*** Stored data ***

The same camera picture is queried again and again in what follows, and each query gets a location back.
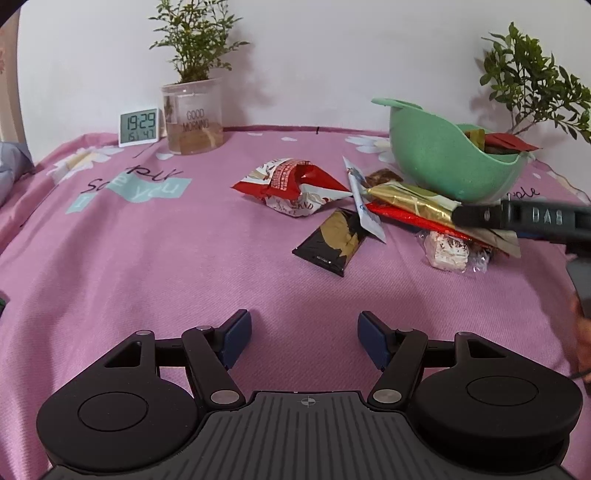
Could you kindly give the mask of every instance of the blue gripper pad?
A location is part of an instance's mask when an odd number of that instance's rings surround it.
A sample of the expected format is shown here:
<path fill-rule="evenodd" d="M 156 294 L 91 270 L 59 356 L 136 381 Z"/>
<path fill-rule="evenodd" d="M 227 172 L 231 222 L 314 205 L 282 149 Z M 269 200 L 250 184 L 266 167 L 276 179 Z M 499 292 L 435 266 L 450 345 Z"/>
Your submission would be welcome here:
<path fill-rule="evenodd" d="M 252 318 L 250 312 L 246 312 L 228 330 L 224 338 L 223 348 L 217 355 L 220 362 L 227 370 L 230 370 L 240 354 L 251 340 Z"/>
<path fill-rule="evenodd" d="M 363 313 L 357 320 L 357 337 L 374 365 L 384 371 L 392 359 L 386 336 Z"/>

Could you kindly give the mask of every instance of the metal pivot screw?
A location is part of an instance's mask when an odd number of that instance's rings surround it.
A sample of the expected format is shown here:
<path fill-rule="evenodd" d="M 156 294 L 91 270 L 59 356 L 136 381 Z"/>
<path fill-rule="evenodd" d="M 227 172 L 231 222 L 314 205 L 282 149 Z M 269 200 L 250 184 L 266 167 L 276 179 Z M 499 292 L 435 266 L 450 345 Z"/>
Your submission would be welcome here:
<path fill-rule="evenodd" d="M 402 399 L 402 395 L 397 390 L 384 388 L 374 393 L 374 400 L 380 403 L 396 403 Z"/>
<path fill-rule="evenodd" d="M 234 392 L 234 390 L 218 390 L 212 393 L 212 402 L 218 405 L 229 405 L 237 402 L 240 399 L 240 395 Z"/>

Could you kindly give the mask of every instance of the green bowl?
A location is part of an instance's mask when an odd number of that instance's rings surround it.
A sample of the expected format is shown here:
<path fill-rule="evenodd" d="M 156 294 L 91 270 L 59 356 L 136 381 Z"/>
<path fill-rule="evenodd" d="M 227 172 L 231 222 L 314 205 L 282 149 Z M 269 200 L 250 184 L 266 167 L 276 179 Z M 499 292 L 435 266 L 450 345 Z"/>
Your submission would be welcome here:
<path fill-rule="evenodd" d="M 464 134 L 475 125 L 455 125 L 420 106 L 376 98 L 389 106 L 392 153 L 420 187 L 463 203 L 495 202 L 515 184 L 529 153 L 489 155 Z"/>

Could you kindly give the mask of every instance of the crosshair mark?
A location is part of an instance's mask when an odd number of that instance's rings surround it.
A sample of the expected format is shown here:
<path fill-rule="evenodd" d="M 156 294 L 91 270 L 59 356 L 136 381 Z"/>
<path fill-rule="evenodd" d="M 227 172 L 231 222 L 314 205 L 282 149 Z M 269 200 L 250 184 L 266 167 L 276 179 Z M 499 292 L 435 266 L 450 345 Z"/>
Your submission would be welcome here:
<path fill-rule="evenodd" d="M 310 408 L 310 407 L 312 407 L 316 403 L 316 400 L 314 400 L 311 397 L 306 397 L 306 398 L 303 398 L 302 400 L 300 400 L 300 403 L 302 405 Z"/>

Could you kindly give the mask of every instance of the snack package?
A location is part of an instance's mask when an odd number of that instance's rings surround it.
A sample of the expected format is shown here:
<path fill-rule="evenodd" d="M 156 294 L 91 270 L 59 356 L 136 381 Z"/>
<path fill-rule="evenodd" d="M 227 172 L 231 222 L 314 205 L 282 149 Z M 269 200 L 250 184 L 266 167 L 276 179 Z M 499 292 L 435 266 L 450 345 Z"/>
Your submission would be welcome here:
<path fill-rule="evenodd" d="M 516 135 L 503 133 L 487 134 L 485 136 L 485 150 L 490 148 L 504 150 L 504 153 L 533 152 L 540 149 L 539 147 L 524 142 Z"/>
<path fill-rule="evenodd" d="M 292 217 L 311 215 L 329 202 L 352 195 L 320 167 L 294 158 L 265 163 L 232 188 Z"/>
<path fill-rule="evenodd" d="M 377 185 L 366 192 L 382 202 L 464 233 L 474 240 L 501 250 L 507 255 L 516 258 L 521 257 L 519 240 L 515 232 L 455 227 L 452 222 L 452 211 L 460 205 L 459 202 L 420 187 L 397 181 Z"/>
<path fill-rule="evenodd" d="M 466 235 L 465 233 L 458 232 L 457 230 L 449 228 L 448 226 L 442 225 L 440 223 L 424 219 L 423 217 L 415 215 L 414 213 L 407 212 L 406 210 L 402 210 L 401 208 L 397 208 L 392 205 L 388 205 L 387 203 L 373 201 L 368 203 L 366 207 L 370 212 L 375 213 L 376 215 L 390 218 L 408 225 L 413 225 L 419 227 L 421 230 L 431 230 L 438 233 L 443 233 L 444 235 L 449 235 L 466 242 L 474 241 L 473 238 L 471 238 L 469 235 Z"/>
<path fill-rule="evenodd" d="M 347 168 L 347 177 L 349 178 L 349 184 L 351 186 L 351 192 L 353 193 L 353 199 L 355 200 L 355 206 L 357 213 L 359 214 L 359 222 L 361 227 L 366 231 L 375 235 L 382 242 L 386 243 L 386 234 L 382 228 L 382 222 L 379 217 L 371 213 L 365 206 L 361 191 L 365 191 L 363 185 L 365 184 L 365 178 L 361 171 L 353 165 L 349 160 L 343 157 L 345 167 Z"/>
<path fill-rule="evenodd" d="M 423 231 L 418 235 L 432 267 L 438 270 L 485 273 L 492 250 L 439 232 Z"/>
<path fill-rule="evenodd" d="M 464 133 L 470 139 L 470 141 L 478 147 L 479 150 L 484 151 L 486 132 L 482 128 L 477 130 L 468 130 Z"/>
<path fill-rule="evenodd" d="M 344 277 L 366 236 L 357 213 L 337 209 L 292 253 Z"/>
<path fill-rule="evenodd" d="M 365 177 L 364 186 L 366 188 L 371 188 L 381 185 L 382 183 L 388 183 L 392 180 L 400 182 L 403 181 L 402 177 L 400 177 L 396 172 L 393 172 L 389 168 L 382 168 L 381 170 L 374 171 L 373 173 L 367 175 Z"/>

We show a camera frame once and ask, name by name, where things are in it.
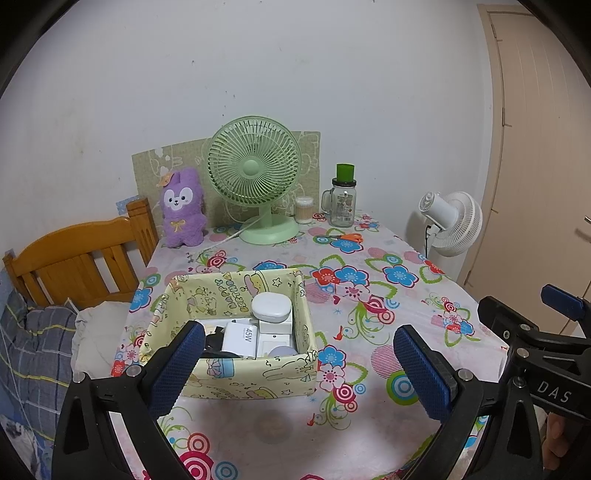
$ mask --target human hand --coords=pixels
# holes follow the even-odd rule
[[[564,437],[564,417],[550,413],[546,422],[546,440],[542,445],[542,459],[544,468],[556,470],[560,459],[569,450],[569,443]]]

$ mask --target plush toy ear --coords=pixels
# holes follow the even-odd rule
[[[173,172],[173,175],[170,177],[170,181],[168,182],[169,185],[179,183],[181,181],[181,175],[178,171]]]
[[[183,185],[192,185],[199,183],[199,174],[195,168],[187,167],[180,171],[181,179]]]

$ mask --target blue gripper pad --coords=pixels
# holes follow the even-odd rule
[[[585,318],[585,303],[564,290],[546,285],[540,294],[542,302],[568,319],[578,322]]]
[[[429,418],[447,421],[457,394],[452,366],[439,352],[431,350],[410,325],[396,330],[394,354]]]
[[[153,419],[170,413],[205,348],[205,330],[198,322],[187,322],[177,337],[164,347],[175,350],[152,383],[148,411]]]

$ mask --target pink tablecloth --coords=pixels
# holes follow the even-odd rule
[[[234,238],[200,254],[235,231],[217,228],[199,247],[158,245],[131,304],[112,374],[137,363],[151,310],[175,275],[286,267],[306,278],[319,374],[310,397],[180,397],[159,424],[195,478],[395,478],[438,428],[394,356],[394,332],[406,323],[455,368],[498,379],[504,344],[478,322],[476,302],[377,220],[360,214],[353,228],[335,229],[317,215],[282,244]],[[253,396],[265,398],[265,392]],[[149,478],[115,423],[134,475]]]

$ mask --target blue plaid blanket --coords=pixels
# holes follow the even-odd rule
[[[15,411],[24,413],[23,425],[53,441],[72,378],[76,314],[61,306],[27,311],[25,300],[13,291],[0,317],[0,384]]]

*** End of Stored data ***

If a line in the entries contains "blue", copy it.

Could you kindly give the mask of every instance of the blue gripper pad?
$ mask --target blue gripper pad --coords=pixels
$ mask --target blue plaid blanket --coords=pixels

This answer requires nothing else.